PROMPT: If a line of the records contains the word "give", list it.

AVAILABLE DATA:
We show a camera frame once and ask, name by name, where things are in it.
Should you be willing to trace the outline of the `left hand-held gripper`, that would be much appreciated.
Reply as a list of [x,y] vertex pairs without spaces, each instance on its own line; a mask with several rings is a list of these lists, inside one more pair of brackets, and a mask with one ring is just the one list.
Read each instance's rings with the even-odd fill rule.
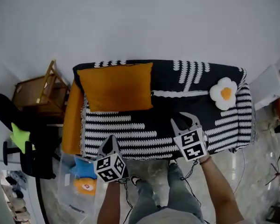
[[108,136],[98,149],[98,160],[94,161],[94,171],[104,182],[114,182],[128,177],[126,164],[119,155],[119,143],[115,135]]

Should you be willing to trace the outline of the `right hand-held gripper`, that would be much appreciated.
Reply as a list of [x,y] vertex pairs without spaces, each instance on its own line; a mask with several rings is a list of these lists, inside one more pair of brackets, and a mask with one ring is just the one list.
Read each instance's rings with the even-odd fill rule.
[[175,137],[174,143],[179,148],[185,161],[193,161],[207,154],[207,135],[202,130],[197,116],[180,112],[181,118],[171,119]]

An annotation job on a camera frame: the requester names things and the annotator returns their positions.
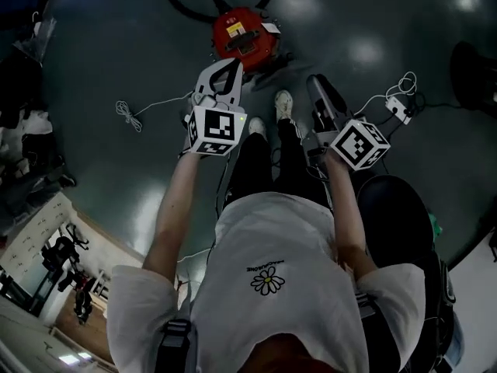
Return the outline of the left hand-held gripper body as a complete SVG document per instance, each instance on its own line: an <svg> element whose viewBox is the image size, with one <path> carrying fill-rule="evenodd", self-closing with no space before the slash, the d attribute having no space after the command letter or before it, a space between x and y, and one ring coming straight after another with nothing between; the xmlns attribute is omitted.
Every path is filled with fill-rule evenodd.
<svg viewBox="0 0 497 373"><path fill-rule="evenodd" d="M240 142L248 115L240 106L242 92L222 96L201 92L187 95L189 109L184 116L186 140L184 152L226 156Z"/></svg>

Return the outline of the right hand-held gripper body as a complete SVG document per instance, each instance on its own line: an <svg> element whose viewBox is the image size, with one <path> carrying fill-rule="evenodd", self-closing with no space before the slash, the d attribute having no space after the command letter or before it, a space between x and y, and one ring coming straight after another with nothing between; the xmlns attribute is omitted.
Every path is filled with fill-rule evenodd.
<svg viewBox="0 0 497 373"><path fill-rule="evenodd" d="M324 150L333 150L351 169L371 168L391 145L371 123L353 118L333 117L330 110L313 112L314 133Z"/></svg>

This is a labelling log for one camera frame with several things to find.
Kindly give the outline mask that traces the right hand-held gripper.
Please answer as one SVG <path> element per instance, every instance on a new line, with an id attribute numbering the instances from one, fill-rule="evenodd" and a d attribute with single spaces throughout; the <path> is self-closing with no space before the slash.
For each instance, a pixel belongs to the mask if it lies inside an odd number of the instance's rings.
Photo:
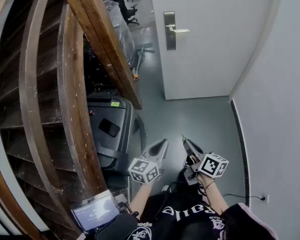
<path id="1" fill-rule="evenodd" d="M 204 151 L 190 139 L 183 140 L 187 154 L 186 170 L 183 175 L 189 186 L 198 183 L 198 174 L 202 173 L 213 179 L 221 177 L 229 161 L 217 154 L 205 154 Z"/>

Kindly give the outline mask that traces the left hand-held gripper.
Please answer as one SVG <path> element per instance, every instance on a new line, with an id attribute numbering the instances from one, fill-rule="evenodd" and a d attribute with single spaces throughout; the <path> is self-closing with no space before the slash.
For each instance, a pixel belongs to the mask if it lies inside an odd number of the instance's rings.
<path id="1" fill-rule="evenodd" d="M 167 139 L 156 140 L 149 144 L 140 157 L 134 158 L 128 172 L 131 179 L 143 185 L 149 185 L 159 179 L 163 172 L 162 164 L 169 147 Z"/>

ANSWER FOR THE TASK:
Kindly give the outline mask that traces the right hand-held gripper.
Kindly give the outline mask that traces the left hand-held gripper.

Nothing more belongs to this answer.